The aflw data is from the 2021 Women’s Australian Football League. These are average player statistics across the season, with game statistics provided by the fitzRoy package. If you are new to the game of AFL, there is a nice explanation on Wikipedia.

Variables

Rows: 381
Columns: 35
$ id              <chr> "CD_I1001678", "CD_I1001679", "CD_I1001681", "CD_I1001…
$ given_name      <chr> "Jordan", "Brianna", "Jodie", "Ebony", "Emma", "Pepa",…
$ surname         <chr> "Zanchetta", "Green", "Hicks", "Antonio", "King", "Ran…
$ number          <int> 2, 3, 5, 12, 60, 21, 22, 23, 35, 14, 3, 8, 16, 12, 19,…
$ team            <chr> "Brisbane Lions", "West Coast Eagles", "GWS Giants", "…
$ position        <chr> "INT", "INT", "HFFR", "WL", "RK", "BPL", "INT", "INT",…
$ time_pct        <dbl> 63.00000, 61.25000, 76.50000, 74.90000, 85.10000, 77.4…
$ goals           <dbl> 0.0000000, 0.0000000, 0.0000000, 0.1000000, 0.6000000,…
$ behinds         <dbl> 0.0000000, 0.0000000, 0.5000000, 0.4000000, 0.4000000,…
$ kicks           <dbl> 5.000000, 2.500000, 3.750000, 8.800000, 4.100000, 3.22…
$ handballs       <dbl> 2.500000, 3.750000, 3.000000, 3.600000, 2.700000, 2.22…
$ disposals       <dbl> 7.500000, 6.250000, 6.750000, 12.400000, 6.800000, 5.4…
$ marks           <dbl> 1.5000000, 0.2500000, 1.0000000, 3.7000000, 2.2000000,…
$ bounces         <dbl> 0.0000000, 0.0000000, 0.0000000, 0.6000000, 0.1000000,…
$ tackles         <dbl> 3.000000, 2.250000, 2.250000, 3.900000, 2.000000, 1.77…
$ contested       <dbl> 3.500000, 2.250000, 3.500000, 5.700000, 4.400000, 2.66…
$ uncontested     <dbl> 3.500000, 4.500000, 3.000000, 7.000000, 2.800000, 1.77…
$ possessions     <dbl> 7.000000, 6.750000, 6.500000, 12.700000, 7.200000, 4.4…
$ marks_in50      <dbl> 1.0000000, 0.0000000, 0.2500000, 0.5000000, 0.9000000,…
$ contested_marks <dbl> 1.0000000, 0.0000000, 0.0000000, 0.4000000, 1.2000000,…
$ hitouts         <dbl> 0.0000000, 0.0000000, 0.0000000, 0.0000000, 19.4000000…
$ one_pct         <dbl> 0.0000000, 1.5000000, 0.5000000, 1.2000000, 2.6000000,…
$ disposal        <dbl> 60.25000, 67.15000, 37.20000, 65.96000, 61.72000, 66.8…
$ clangers        <dbl> 2.000000, 0.500000, 2.500000, 3.100000, 2.400000, 1.33…
$ frees_for       <dbl> 1.0000000, 0.5000000, 0.2500000, 2.5000000, 0.5000000,…
$ frees_against   <dbl> 1.0000000, 0.5000000, 1.2500000, 1.3000000, 1.1000000,…
$ rebounds_in50   <dbl> 0.0000000, 0.5000000, 0.2500000, 1.1000000, 0.0000000,…
$ assists         <dbl> 0.00000000, 0.00000000, 0.00000000, 0.20000000, 0.2000…
$ accuracy        <dbl> 0.00000, 0.00000, 0.00000, 5.00000, 30.00000, 0.00000,…
$ turnovers       <dbl> 1.500000, 1.000000, 2.500000, 4.000000, 1.700000, 1.22…
$ intercepts      <dbl> 2.0000000, 2.0000000, 0.5000000, 5.3000000, 1.3000000,…
$ tackles_in50    <dbl> 0.5000000, 0.0000000, 0.7500000, 0.5000000, 0.5000000,…
$ shots           <dbl> 0.5000000, 0.0000000, 0.7500000, 1.0000000, 1.2000000,…
$ metres          <dbl> 72.50000, 58.50000, 76.00000, 225.90000, 89.80000, 76.…
$ clearances      <dbl> 0.5000000, 0.2500000, 1.2500000, 0.4000000, 0.9000000,…

Purpose

The primary analysis is to summarise the variation using principal component analysis, which gives information about relationships between the statistics or skills sets common in players.

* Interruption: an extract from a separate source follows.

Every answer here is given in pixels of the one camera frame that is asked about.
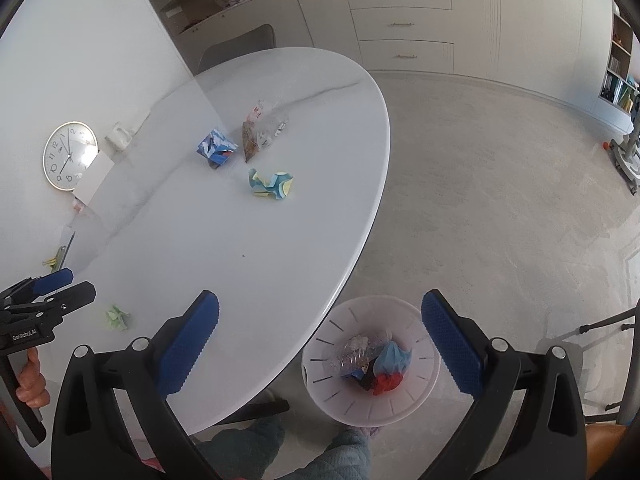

One also might be tempted to cluster the players, but there are no obvious clusters so it could be frustrating. At best one could partition the players into groups, while recognising there are no absolutely distinct and separated groups.

Source

See the information provided with the fitzRoy package.

Pre-processing

The code for downloading and pre-processing the data is available at the mulgar website in the data-raw folder. The data provided by the fitzRoy package was pre-processed to reduce the variables to only those that relate to player skills and performance. It is possible that using some transformations on the variables would be useful to make them less skewed.

B.2 Bushfires

Description

This data was collated by Weihao (Patrick) Li as part of his Honours research at Monash University. It contains fire ignitions as detected from satellite hotspots, and processed using the spotoroo package, augmented with measurements on weather, vegetation, proximity to human activity. The cause variable is predicted based on historical fire ignition data collected by County Fire Authority personnel.

Variables

Rows: 1,021
Columns: 60
$ id            <dbl> 1, 2, 3, 4, 5, 6, 7, 8, 9, 10, 11, 12, 13, 14, 15, 16, 1…
$ lon           <dbl> 141.1300, 141.3000, 141.4800, 147.1600, 148.1050, 144.18…
$ lat           <dbl> -37.13000, -37.65000, -37.35000, -37.85000, -37.57999, -…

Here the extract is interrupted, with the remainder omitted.